Sembra strizzare l’occhio a quel difetto di fondo delle élites intellettuali di confondere la scuola con il Liceo (possibilmente Classico), ma va ricordato che tutto il dibattito nasce dalle indicazioni per i Licei e dunque concedo a Ferratini il “beneficio del dubbio” e che si tratti solo di una semplificazione. Con questo caveat, la riformulazione di Ferratini è – lo ripeto – stimolante e dunque la ripropongo qui integralmente.
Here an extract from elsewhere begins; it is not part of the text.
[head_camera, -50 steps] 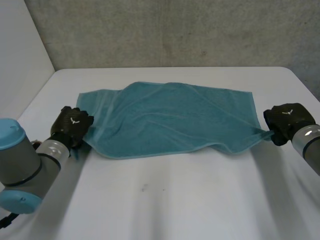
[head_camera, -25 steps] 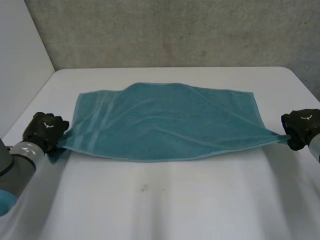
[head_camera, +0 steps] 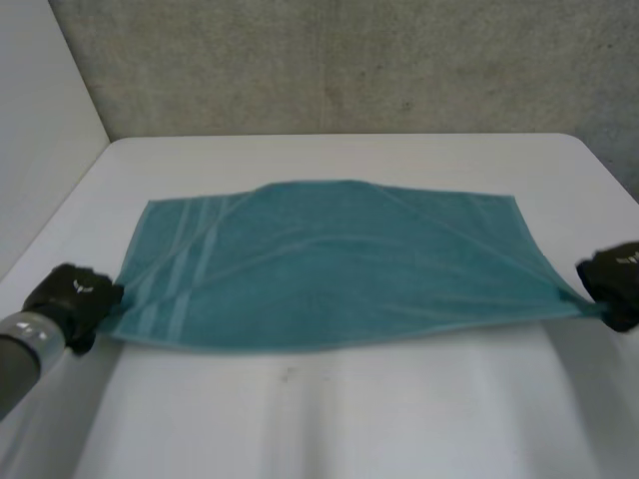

[...] Così come sono assolutamente in disaccordo su un’altra alternativa che tu proponi (questa volta plausibile logicamente, ma “terribile”, se davvero fosse fondata nei fatti come tu ritieni): quella secondo la quale «la scuola è sempre meno il luogo dove si apprende e sempre più il luogo capace di dare significato a quanto si è appreso altrove». Non mi è chiaro se descrivi, in questo caso, o prevedi («la scuola è destinata a diventare…»). In tutti i casi, non è ciò di cui faccio esperienza ogni giorno entrando in classe. Detta così, mi sembra un’affermazione azzardata. Provo a riformularla, in una versione che non vuole essere banalmente conciliatoria, ma che mi sembra più aderente sia all’essere (almeno nelle situazioni migliori, e ce ne sono), sia al dover essere, come io l’intendo: «la scuola è (deve essere) il luogo dove si apprende ciò che non si apprende altrove e dove si dà significato a ciò che si apprende altrove». Questo sì che mi sembra «complesso, difficile e impegnativo»: tenere insieme le due cose. [...].